Building the Sub-Deck

Building a Bilge Pump

Making and Installing Stuffing Tubes

Radio Box

Deck Edge & Deck

Building and Mounting the Guns

Future

Future


The time has come to work on the deck edge and deck. You will need several sheets of 1/8"x12"x24" or 48" 5 ply aircraft plywood, a compass, sharp pencil, and either a band saw or jig saw. You also need to decide whether to make the amidships casement gun area integral with the hull or the deck. I chose to make mine a part of the hull, and here I'll show you how.

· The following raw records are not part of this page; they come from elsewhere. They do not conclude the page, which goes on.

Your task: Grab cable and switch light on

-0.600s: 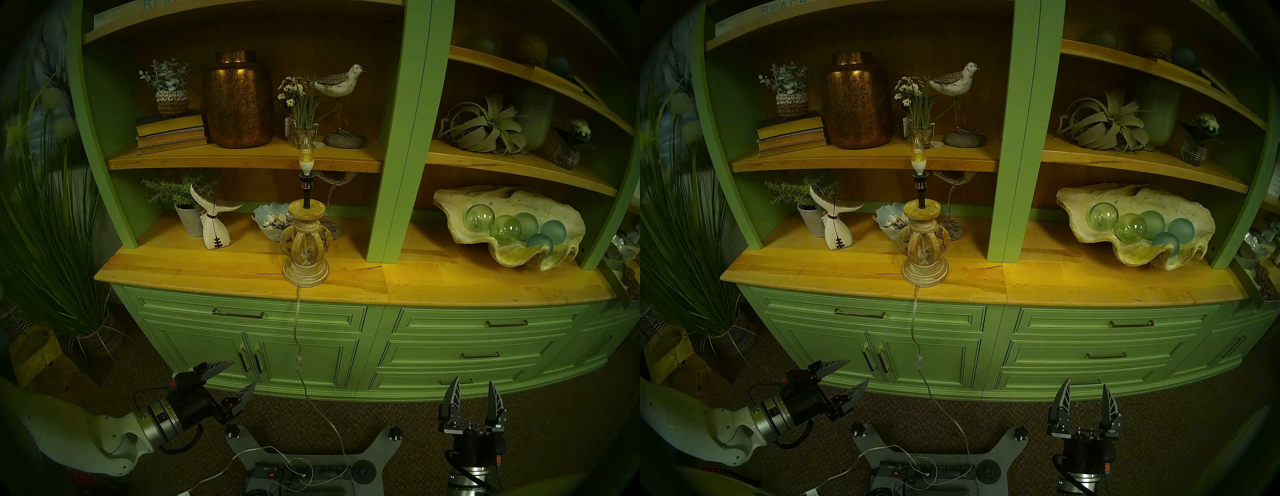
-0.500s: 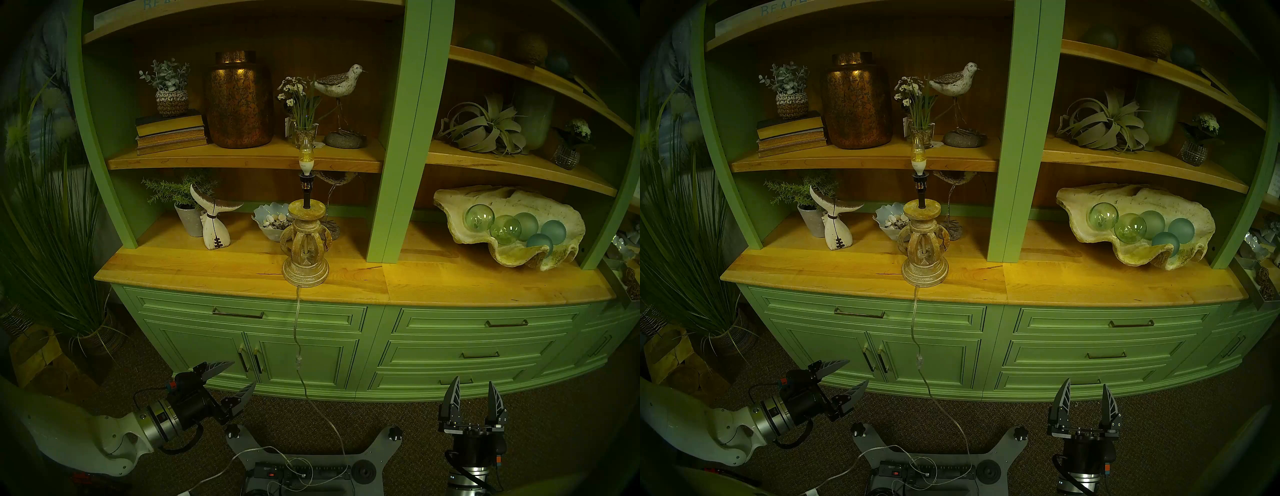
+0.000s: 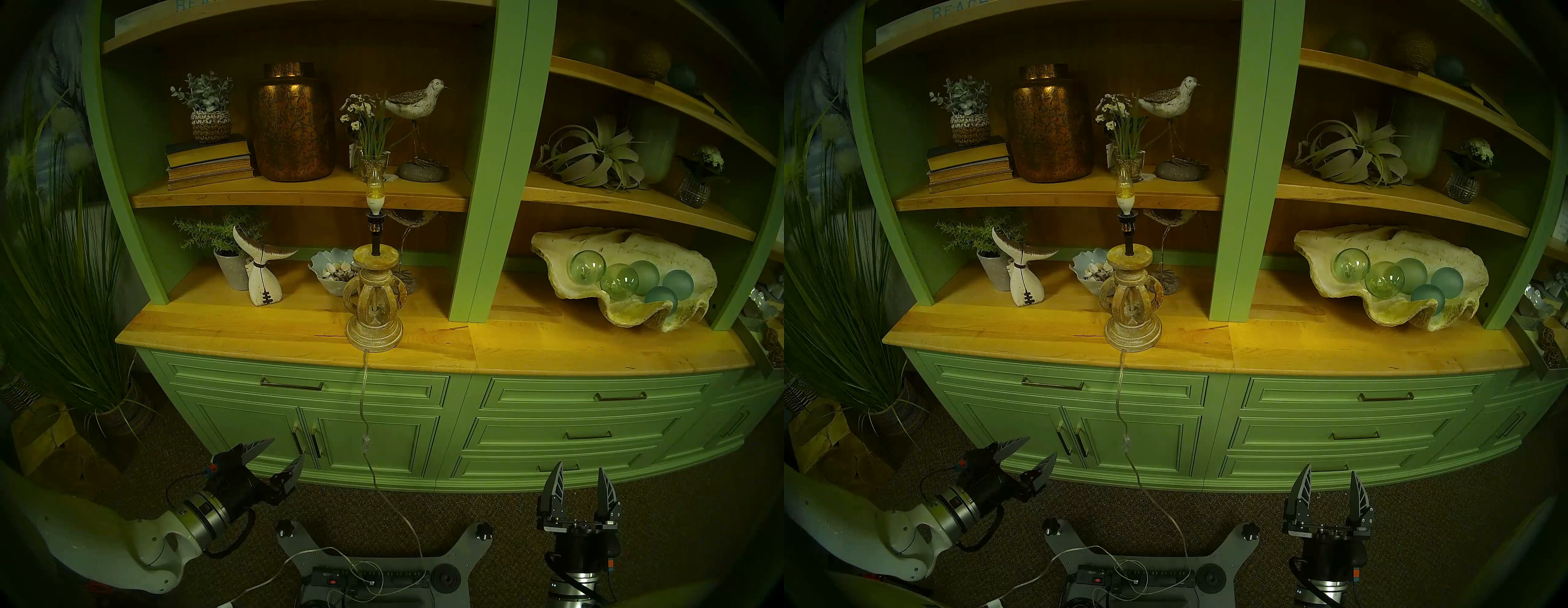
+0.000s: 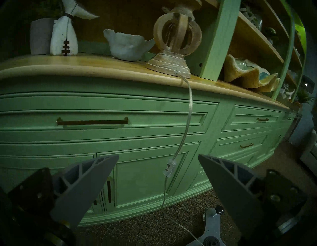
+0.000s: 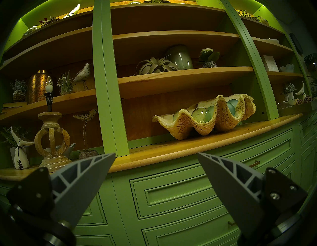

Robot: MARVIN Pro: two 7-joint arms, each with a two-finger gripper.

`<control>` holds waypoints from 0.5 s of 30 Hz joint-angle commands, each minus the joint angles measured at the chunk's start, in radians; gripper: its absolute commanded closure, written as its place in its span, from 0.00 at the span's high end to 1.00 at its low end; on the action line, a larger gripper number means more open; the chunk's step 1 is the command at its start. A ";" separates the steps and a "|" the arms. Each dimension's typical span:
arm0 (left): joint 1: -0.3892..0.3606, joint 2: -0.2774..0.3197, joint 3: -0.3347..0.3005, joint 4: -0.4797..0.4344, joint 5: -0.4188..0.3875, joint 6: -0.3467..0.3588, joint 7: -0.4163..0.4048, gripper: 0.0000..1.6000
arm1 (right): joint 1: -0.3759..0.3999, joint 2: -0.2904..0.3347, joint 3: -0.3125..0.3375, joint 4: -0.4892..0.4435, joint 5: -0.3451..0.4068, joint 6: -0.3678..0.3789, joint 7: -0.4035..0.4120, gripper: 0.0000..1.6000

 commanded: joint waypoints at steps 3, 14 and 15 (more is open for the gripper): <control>0.008 -0.111 -0.042 -0.045 -0.036 -0.037 0.145 1.00 | 0.003 0.002 0.000 -0.021 0.002 -0.003 0.002 1.00; -0.001 -0.248 -0.079 -0.043 -0.038 0.032 0.223 1.00 | 0.003 0.002 0.000 -0.020 0.002 -0.004 0.002 1.00; -0.002 -0.264 -0.082 -0.036 -0.040 0.037 0.230 1.00 | 0.003 0.002 0.000 -0.020 0.002 -0.004 0.002 1.00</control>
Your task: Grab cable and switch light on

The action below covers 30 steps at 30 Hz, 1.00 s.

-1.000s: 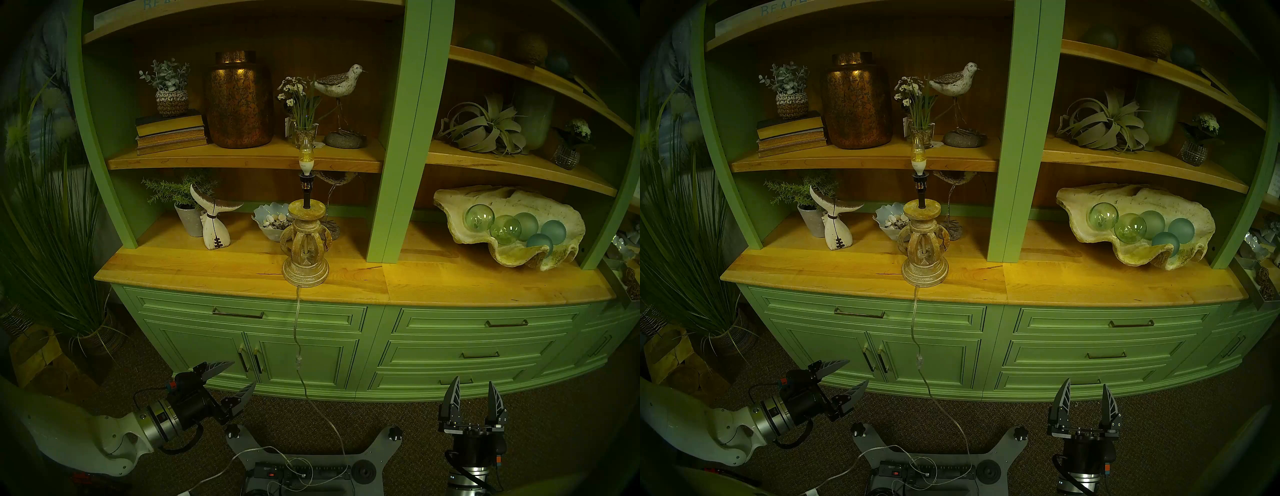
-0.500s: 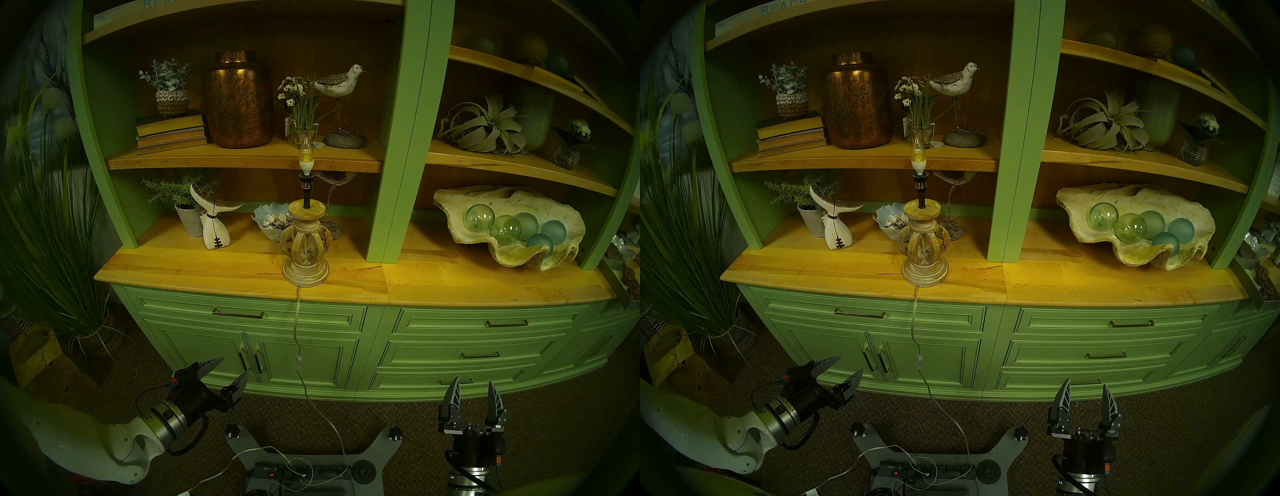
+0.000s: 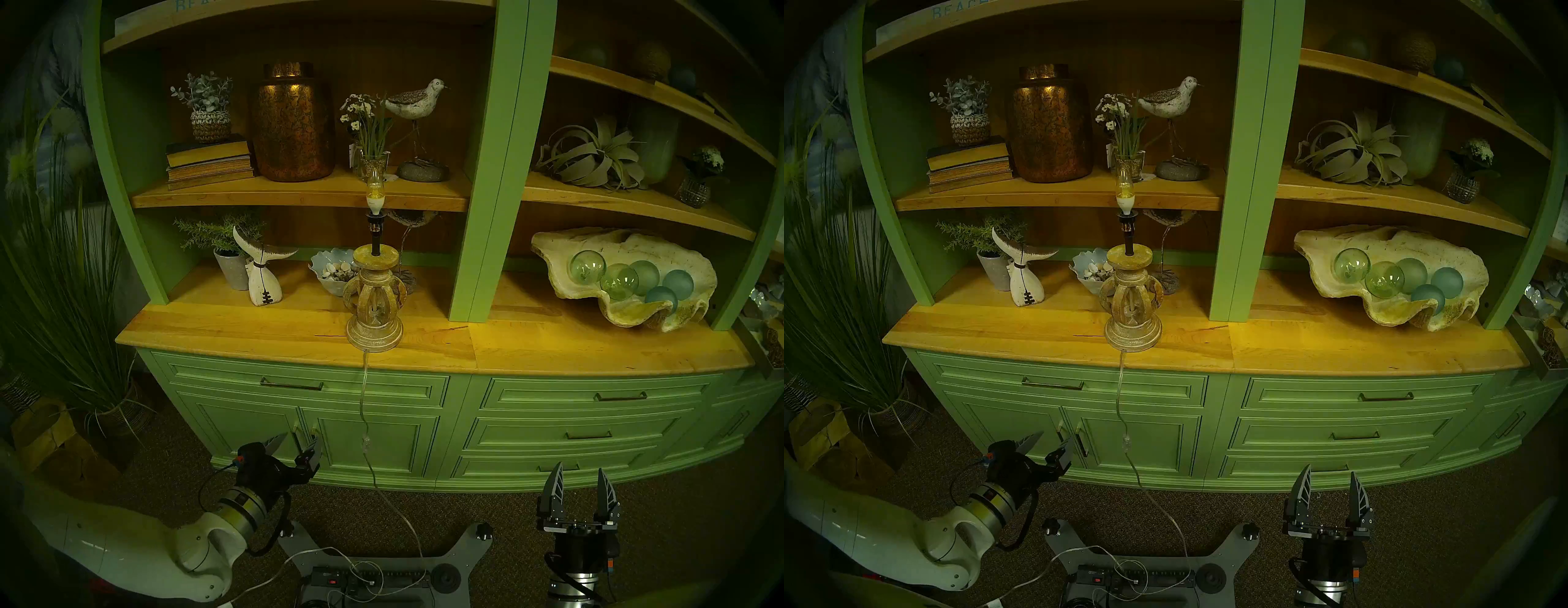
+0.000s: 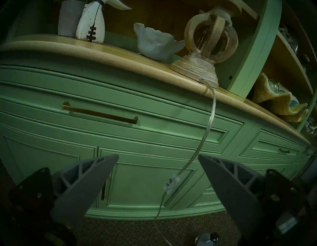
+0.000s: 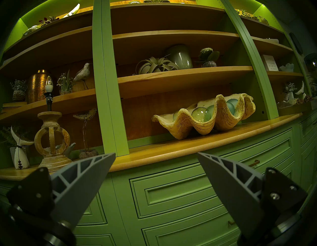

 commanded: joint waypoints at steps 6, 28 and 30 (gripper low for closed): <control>-0.025 -0.180 -0.049 0.039 0.030 0.076 0.050 1.00 | 0.002 0.002 0.000 -0.023 0.002 -0.004 0.002 1.00; -0.023 -0.345 -0.073 0.191 0.088 0.096 0.117 1.00 | 0.001 0.001 -0.001 -0.025 0.002 -0.003 0.002 1.00; -0.020 -0.350 -0.075 0.195 0.076 0.093 0.114 1.00 | 0.001 0.001 -0.001 -0.026 0.002 -0.002 0.002 1.00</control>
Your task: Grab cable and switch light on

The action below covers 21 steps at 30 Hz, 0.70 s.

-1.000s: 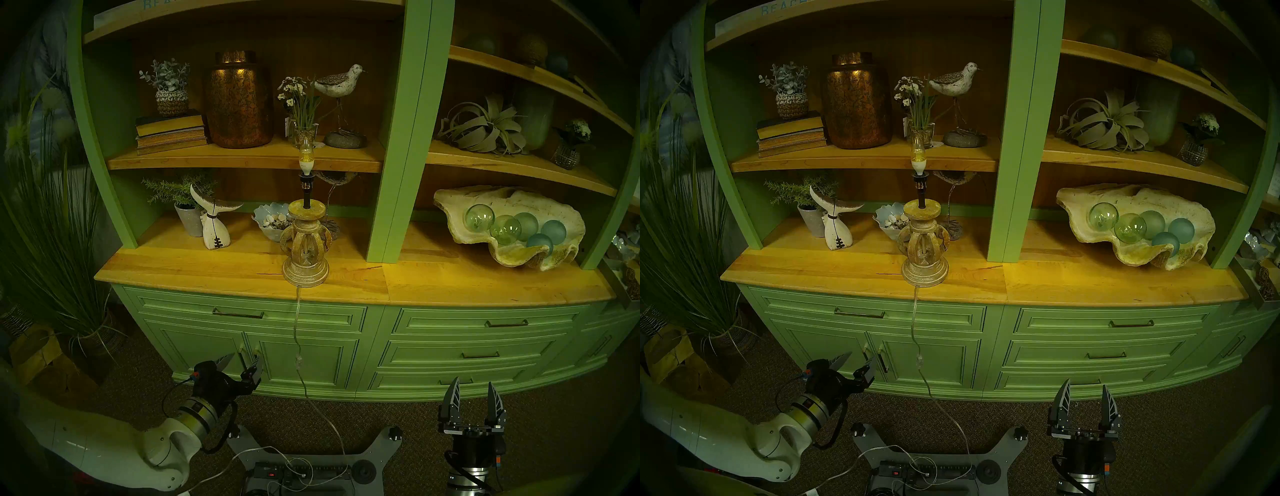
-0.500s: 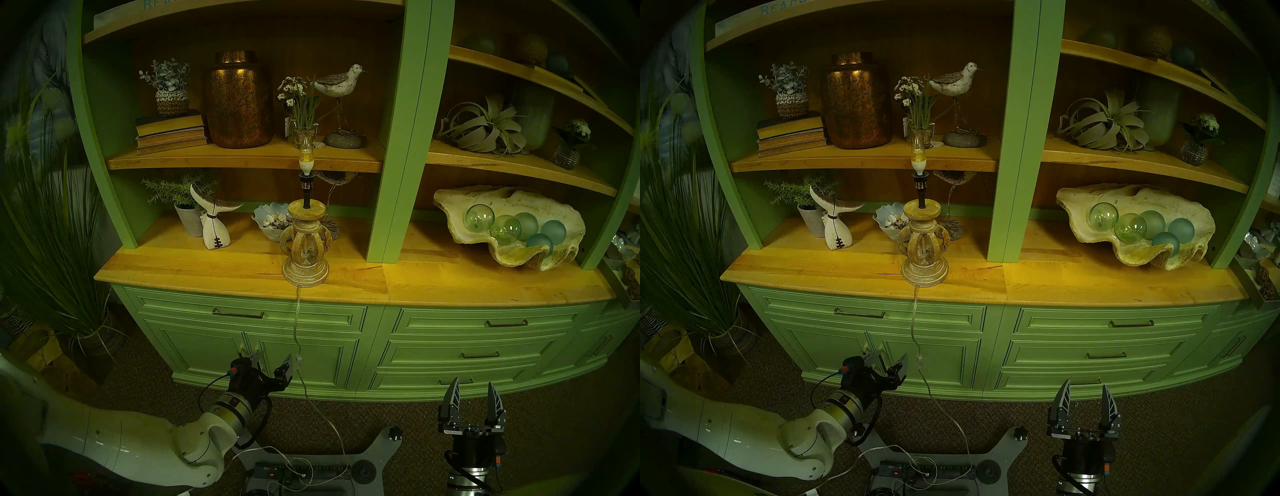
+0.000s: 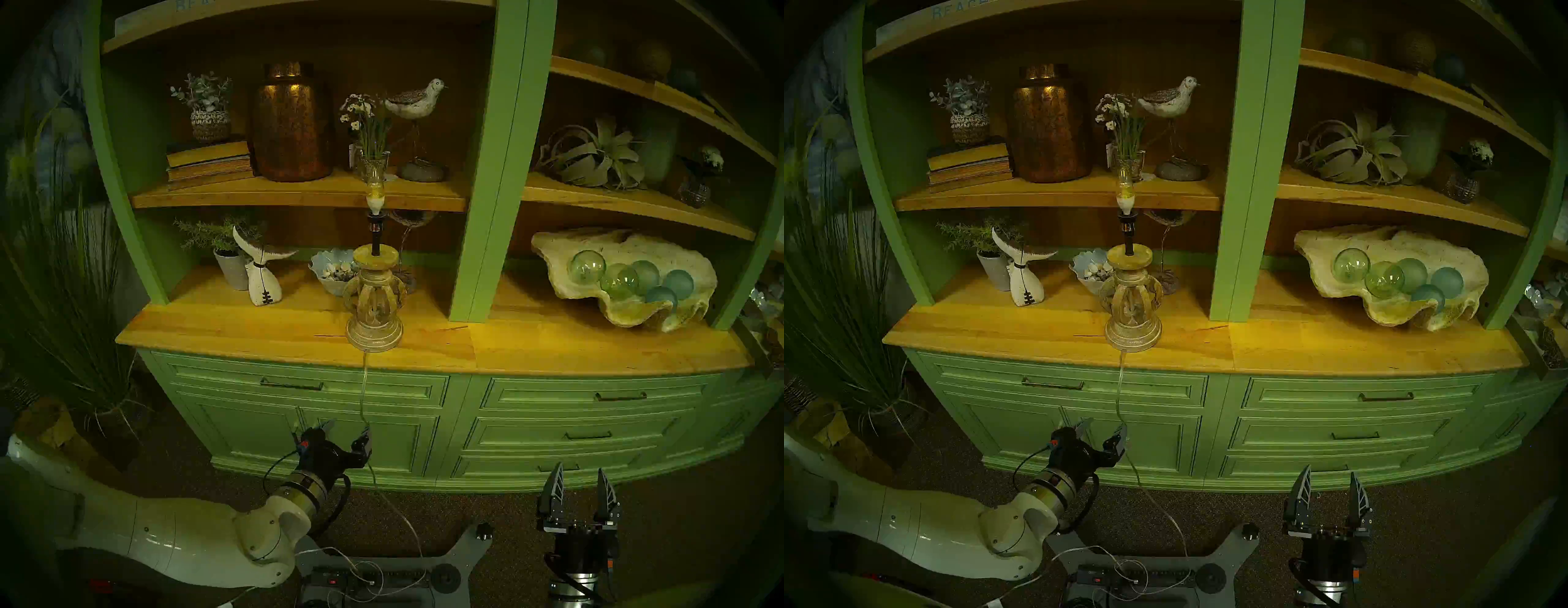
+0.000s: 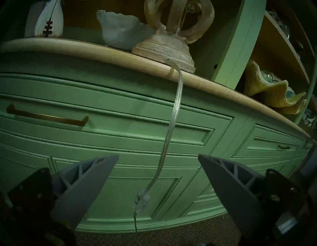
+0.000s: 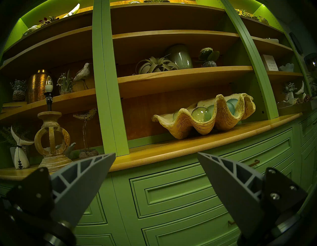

By either taking measurements from the plans and drawing them on a 1/2" thick piece of hardwood, or by photocopying the casement section of the plans and pasting them to the wood, transfer the casement lines so you can cut out the casement section with a band saw, the back of which should be cut straight at a depth equal to the subdeck width. A layer of 1/8" wood will fit under this casement, make it as wide as the subdeck as well and as long as the distance between the first and last "zig" in the casement. (Photo 24 - Note: You'll notice I used 1/4" plywood for this section because of a mistake in the plans and I didn't catch it until I found some good photographs.) Clamp the two pieces together and then drill two 1/8" holes through both and insert 1/8" dowels to hold them together. Repeat for the other side.

Photo 24

Position one casement assembly in its proper place on the subdeck and then clamp. Remove one wooden dowel and, by drilling down that hole, drill a hole in the subdeck. Replace that dowel, now going all the way through the subdeck and repeat for the second one. Then repeat for the other side of the ship. The reason for not gluing this section in place just yet is that this will allow you to raise the casement section up and fit the deck edge pieces coming from the bow and stern under the "zig", hiding the butt joint. Remove these sections so you can draw out the deck edge.

To start the deck edge I placed the hull upside-down on a sheet of 1/8" plywood and traced the bow and stern portions. I then took a compass set for 3/8" to 1/2" and traced a line inside the first, these inner pieces will make up the actual decks. There are two ways to handle the extreme forward and aft parts of the deck, either make the decks real long with a continuous deck edge around the bow and stern, or make shorter decks with removable sections at the forecastle and quarterdeck. (Figure J) When combined with the decks that hold the gun barbettes and superstructure, this makes a total of five deck pieces, and is the method I decided upon. (Picture 25 shows the two removable sections in place and the three other decks, "A" being the forward gun deck,"B" the superstructure or mid-deck, and "C" the after gundeck, in front of the ship. Under the ship you can see the original "Option 1" stern deck edge that I was originally thinking about using.) I found it easier at lakeside to wrestle with the two shorter decks and the superstructure than with two longer decks, and I didn't normally need immediate access to the areas covered by the fore and aft pieces. We'll first install these pieces.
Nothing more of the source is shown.